• **Goal of the exercise**
What is needed is an exact copy of the lines in the entries below from the one holding "Here a single" through the one holding "(85, 12) shelf: -9.8, 22.4, -5.9", pictures excluded.

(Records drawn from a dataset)
□ □ □

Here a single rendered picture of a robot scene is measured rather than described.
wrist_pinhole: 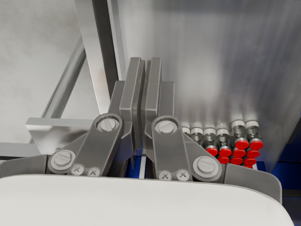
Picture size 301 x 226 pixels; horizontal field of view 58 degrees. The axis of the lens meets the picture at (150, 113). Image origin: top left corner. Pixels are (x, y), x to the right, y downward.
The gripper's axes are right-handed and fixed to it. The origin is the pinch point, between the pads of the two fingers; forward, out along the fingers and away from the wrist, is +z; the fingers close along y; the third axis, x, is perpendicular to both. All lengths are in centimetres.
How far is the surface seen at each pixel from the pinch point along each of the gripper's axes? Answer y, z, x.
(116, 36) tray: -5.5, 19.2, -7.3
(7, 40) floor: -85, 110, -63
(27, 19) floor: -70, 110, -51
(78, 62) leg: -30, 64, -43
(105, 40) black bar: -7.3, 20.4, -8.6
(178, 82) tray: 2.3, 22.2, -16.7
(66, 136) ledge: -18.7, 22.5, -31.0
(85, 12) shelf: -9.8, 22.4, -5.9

□ □ □

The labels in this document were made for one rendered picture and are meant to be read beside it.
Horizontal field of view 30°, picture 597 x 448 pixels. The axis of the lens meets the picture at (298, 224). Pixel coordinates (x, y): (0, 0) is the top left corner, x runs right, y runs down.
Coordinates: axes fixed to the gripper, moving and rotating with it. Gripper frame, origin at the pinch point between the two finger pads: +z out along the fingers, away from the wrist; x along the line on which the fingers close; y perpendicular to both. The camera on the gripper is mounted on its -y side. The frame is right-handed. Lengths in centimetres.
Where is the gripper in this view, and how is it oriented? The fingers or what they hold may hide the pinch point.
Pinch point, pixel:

□ □ □

• **Result below**
Here a single rendered picture of a robot scene is measured rather than described.
wrist_pinhole: 
Picture size 301 x 226 pixels; horizontal field of view 58 degrees. The axis of the lens meets the picture at (150, 113). Image origin: top left corner. Pixels are (x, y), x to the right, y downward.
The gripper's axes are right-handed and fixed to it. The origin is the pinch point, between the pads of the two fingers; forward, out along the fingers and away from the wrist, is +z; the fingers close along y; the third axis, x, is perpendicular to both. All lengths are in centimetres.
How far is the surface seen at each pixel from the pinch point along each of the gripper's axes? Answer y, z, x.
(116, 36) tray: -5.5, 19.2, -7.3
(7, 40) floor: -85, 110, -63
(27, 19) floor: -70, 110, -51
(78, 62) leg: -30, 64, -43
(105, 40) black bar: -7.3, 20.4, -8.6
(178, 82) tray: 2.3, 22.2, -16.7
(66, 136) ledge: -18.7, 22.5, -31.0
(85, 12) shelf: -9.8, 22.4, -5.9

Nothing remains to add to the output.